Ingestible smart capsules: from engineering innovation to GI drug delivery
摘要
Ingestible smart capsule platforms have achieved substantial engineering sophistication — integrating programmable drug release, real-time sensing, wireless telemetry, and on-demand actuation — yet their demonstrated clinical benefit in inflammatory bowel disease (IBD) remains limited, with no platform having achieved regulatory approval for therapeutic use in this indication. This disconnect constitutes a translational misalignment: a systematic gap between the assumptions embedded in device design and the biological, pharmacological, and regulatory realities of IBD management. The misalignment operates at four distinct levels. At the systems level, localization strategies calibrated on healthy-volunteer physiology fail in inflamed bowel, where pH gradients are attenuated, transit is dysregulated, and luminal anatomy is structurally altered by strictures and post-surgical remodelling. At the pharmacological level, the internal volume constraints of swallowable capsules (~ 0.3–1 mL) impose dose ceilings incompatible with the therapeutic requirements of biologics and macromolecular agents that represent the current standard of care in IBD. At the regulatory level, smart drug-delivery capsules occupy an ambiguous classification space between drug, device, and combination product, generating approval uncertainty that suppresses investment and forces conservative design choices irrespective of technical feasibility.

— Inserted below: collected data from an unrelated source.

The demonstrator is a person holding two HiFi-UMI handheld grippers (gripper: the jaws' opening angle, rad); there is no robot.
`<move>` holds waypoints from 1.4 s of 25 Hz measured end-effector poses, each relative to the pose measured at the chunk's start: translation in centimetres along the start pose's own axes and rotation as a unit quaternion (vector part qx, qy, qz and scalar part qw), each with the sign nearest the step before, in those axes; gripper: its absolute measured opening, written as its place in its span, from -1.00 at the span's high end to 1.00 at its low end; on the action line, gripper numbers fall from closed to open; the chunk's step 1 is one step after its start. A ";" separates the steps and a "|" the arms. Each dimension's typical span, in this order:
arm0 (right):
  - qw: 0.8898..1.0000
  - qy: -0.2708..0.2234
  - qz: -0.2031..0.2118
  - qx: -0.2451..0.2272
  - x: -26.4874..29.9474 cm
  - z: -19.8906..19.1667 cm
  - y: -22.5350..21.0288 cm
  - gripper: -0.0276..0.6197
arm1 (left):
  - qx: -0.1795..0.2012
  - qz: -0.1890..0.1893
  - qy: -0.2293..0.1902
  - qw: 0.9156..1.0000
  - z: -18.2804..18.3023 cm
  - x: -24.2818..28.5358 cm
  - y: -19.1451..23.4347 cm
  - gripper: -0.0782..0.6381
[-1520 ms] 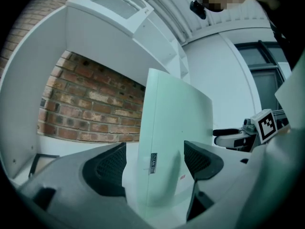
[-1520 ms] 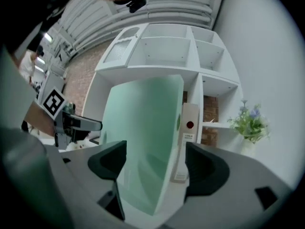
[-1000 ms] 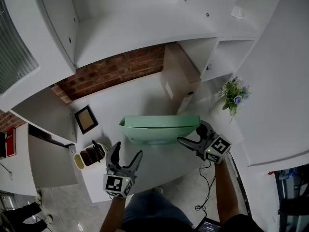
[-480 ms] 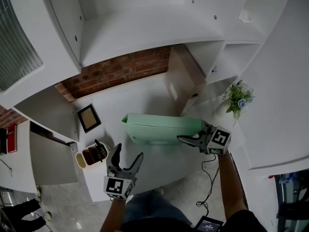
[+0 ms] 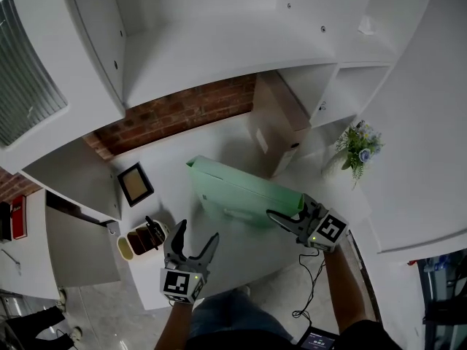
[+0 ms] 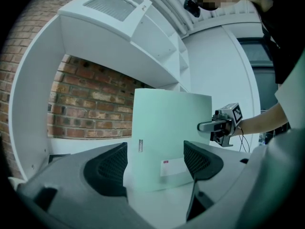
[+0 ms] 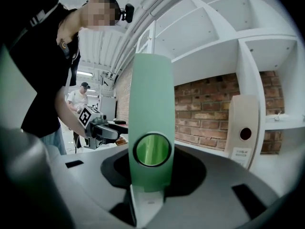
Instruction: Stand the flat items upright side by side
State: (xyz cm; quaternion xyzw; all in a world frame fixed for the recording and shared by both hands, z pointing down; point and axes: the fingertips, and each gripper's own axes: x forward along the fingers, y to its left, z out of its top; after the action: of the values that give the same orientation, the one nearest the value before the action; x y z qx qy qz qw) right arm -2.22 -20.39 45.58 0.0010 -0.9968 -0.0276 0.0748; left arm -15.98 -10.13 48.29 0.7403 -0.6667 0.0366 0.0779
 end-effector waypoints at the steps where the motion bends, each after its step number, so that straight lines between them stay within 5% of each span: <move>1: 1.000 -0.005 -0.011 0.004 -0.1 0.1 0.0 0.51 | 0.000 -0.002 0.001 1.000 0.0 0.1 -0.1 -0.20; 8: 0.987 -0.042 -0.151 0.017 -0.3 1.3 -2.6 0.51 | -0.001 -0.010 -0.001 1.000 0.3 0.7 -0.2 -0.20; 13: 0.954 -0.058 -0.292 0.016 0.0 2.3 -6.0 0.52 | -0.004 -0.006 -0.002 1.000 0.4 1.1 0.0 -0.20; 18: 0.924 -0.050 -0.379 0.018 1.2 2.0 -9.0 0.52 | -0.008 -0.004 -0.006 1.000 0.5 1.4 0.1 -0.20; 24: 0.905 -0.036 -0.423 0.028 3.1 1.6 -12.2 0.52 | -0.011 0.005 -0.004 1.000 0.5 1.6 0.4 -0.20; 35: 0.899 -0.003 -0.437 0.026 7.0 0.3 -16.3 0.51 | -0.017 0.015 0.002 1.000 -0.3 1.5 0.8 -0.20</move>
State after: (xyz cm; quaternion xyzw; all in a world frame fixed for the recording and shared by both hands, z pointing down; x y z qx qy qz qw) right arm -9.21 -36.66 45.46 0.4385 -0.8967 -0.0313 0.0517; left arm -16.61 -11.65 48.83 0.7290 -0.6779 0.0278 0.0908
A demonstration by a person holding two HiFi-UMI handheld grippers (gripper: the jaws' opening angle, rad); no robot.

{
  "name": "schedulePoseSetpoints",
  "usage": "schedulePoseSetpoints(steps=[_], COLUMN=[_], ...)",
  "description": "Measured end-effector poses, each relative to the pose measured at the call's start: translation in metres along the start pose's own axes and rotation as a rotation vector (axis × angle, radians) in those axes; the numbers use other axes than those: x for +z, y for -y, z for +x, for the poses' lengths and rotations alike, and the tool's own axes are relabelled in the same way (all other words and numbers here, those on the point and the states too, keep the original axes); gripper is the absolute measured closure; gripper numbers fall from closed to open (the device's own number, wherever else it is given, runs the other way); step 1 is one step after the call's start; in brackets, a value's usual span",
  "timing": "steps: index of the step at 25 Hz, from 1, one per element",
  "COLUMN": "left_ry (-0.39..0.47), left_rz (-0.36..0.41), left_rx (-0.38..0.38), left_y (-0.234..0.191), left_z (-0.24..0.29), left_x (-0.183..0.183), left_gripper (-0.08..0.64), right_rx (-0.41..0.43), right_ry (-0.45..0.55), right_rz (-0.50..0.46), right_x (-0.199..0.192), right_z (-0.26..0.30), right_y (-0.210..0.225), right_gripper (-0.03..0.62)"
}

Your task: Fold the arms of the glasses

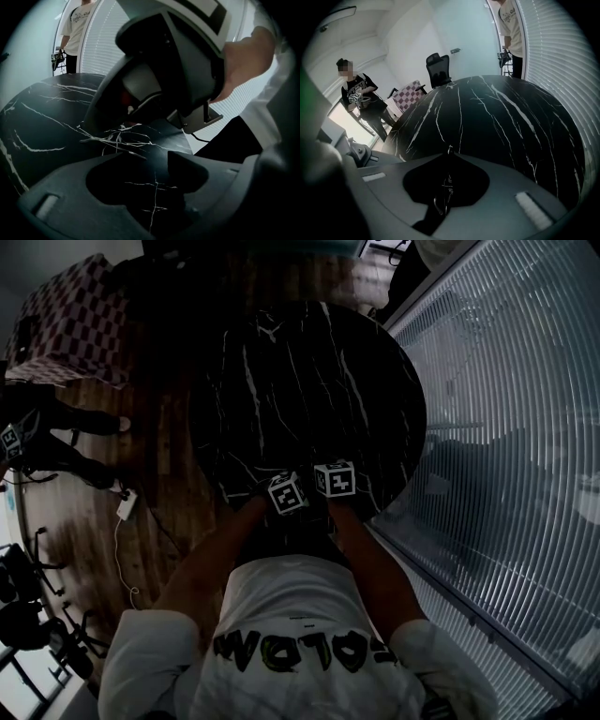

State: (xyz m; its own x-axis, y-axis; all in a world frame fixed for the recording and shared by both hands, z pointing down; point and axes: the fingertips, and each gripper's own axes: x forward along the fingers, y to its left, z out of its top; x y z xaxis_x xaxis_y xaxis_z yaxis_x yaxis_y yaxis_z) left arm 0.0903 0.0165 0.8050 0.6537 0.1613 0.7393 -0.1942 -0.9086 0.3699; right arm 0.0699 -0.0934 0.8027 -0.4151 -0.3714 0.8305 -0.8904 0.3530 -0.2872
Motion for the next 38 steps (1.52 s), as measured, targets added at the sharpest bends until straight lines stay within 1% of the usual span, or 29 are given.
schedulePoseSetpoints(steps=[4,7,10,12,17,21,25,29,32,35,38], left_ry=[-0.014,-0.017,-0.009,-0.004,0.011,0.057,0.092,0.172,0.233,0.358,0.528], left_rz=[0.024,0.012,-0.022,-0.047,-0.110,-0.162,-0.217,-0.265,-0.279,-0.283,-0.261], left_rx=[0.014,0.021,0.030,0.046,0.088,0.147,0.167,0.194,0.227,0.278,0.326], left_y=[-0.002,-0.005,-0.007,-0.010,-0.017,-0.027,-0.030,-0.030,-0.023,-0.017,-0.001], left_z=[0.003,0.006,0.003,-0.001,-0.006,-0.014,-0.026,-0.040,-0.059,-0.094,-0.147], left_x=[0.004,0.003,0.000,-0.004,-0.016,-0.020,-0.021,-0.016,0.000,0.028,0.076], left_gripper=[0.301,0.301,0.301,0.301,0.301,0.301,0.301,0.301,0.301,0.302,0.319], right_rx=[-0.009,-0.005,-0.007,-0.003,0.025,0.050,0.075,0.095,0.101,0.114,0.129], right_ry=[-0.002,-0.004,-0.006,-0.004,-0.011,0.004,0.038,0.093,0.146,0.241,0.350], right_rz=[-0.003,-0.014,-0.019,-0.015,-0.011,-0.008,-0.007,0.001,0.007,0.001,-0.028], right_x=[0.000,0.000,-0.001,-0.001,-0.003,-0.002,0.002,0.013,0.019,0.035,0.053], right_z=[-0.002,0.000,0.000,-0.002,-0.004,-0.008,-0.018,-0.039,-0.067,-0.105,-0.154], right_y=[0.000,0.000,0.003,0.004,0.002,0.001,0.002,0.005,0.010,0.007,-0.008], right_gripper=[0.589,0.586,0.582,0.552,0.523,0.506,0.497,0.500,0.506,0.515,0.526])
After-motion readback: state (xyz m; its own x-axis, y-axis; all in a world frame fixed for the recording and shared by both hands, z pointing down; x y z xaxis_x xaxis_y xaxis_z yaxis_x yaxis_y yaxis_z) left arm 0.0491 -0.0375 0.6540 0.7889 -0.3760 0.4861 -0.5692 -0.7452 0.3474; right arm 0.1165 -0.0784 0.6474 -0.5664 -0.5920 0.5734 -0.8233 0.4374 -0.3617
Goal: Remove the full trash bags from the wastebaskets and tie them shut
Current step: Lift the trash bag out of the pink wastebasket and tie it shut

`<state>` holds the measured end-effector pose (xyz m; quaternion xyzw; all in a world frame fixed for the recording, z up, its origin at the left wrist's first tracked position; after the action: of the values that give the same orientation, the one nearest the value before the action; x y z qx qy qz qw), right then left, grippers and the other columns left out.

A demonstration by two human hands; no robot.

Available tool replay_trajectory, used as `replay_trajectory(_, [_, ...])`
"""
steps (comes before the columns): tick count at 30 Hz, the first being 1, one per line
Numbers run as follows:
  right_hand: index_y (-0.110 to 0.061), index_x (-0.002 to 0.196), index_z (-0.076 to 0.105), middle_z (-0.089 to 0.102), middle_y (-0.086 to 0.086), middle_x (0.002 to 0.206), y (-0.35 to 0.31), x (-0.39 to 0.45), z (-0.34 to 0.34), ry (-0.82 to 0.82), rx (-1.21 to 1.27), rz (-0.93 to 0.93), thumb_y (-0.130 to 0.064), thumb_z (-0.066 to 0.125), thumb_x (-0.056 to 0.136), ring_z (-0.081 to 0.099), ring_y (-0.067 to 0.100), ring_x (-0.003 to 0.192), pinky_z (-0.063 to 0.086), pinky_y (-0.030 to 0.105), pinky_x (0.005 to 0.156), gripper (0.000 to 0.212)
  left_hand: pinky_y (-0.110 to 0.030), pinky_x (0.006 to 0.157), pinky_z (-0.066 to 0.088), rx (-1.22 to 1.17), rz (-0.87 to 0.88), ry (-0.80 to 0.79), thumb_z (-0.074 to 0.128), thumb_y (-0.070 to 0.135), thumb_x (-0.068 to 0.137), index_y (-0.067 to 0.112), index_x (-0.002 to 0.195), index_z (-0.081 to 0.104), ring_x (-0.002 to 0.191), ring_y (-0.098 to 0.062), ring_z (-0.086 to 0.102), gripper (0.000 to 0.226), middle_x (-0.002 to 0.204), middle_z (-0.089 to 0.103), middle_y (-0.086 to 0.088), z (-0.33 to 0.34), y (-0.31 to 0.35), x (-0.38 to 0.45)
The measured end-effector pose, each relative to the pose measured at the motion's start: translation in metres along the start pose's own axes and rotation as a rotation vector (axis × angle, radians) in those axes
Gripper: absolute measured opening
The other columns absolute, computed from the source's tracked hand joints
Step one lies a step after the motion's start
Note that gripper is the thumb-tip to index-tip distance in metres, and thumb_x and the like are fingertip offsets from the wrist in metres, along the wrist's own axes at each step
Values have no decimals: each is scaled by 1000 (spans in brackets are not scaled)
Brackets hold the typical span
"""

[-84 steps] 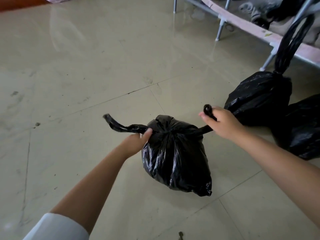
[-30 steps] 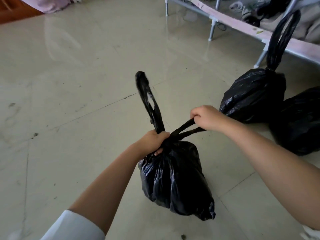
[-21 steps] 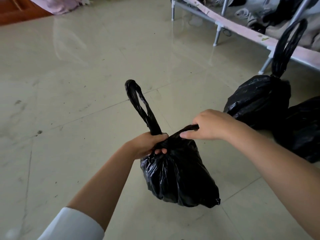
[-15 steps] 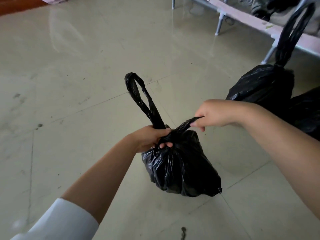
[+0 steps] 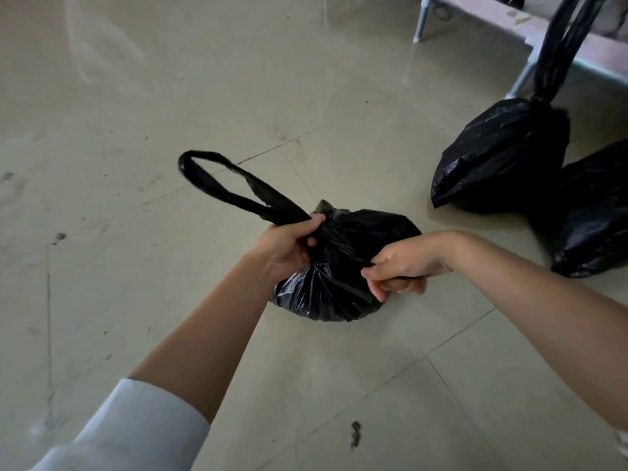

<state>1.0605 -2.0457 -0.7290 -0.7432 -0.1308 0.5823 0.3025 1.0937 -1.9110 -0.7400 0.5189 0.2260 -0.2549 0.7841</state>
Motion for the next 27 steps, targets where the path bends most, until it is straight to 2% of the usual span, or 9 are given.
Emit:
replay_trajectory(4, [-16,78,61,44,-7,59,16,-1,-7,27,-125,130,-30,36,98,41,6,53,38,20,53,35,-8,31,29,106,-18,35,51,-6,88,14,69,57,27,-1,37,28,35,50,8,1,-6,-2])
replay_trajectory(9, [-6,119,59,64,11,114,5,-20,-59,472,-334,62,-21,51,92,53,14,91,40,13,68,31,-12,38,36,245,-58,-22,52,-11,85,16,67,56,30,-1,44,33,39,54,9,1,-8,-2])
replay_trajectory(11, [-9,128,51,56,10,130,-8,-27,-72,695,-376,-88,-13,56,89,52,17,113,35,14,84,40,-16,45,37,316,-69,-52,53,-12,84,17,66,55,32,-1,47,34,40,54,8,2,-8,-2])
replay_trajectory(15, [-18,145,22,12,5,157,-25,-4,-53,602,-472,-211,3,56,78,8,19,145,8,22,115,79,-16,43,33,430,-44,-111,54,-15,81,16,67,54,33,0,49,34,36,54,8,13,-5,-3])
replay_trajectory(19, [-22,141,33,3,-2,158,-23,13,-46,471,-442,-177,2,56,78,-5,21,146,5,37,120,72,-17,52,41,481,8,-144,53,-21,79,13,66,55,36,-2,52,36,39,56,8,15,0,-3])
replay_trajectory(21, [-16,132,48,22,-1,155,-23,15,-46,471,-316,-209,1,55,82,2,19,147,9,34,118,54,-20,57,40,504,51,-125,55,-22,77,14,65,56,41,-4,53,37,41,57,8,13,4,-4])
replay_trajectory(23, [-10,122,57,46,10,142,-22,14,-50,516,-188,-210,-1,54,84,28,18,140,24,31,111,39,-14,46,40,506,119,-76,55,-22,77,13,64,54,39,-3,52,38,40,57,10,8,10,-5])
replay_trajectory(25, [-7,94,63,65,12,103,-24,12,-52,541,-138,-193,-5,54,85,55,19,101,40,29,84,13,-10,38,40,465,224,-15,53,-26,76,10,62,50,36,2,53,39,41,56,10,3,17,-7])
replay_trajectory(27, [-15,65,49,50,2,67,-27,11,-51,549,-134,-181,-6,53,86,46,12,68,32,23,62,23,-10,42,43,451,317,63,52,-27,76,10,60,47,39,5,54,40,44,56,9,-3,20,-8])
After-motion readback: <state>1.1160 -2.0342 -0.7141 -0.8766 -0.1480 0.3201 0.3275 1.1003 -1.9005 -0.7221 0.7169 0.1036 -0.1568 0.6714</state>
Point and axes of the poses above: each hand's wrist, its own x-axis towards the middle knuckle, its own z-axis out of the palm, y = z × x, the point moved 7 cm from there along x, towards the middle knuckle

At the patient level, capsule dimensions (up to 40 × 15 mm), active appendages, and retention risk in strictured segments impose acceptance barriers that are rarely modelled during preclinical development. This review critically examines each engineering subsystem — localization, locomotion, retention, signal transmission, drug release, power supply, reservoir design, and size — through the lens of IBD-specific translational constraints. The three most clinically advanced platforms (IntelliCap®, InteliSite® Companion Device, and the SOMA device) are evaluated as case studies in translational feasibility. A forward path requires not greater engineering complexity, but deliberate alignment between device architecture and the clinical, pharmacological, and regulatory realities of the disease being treated.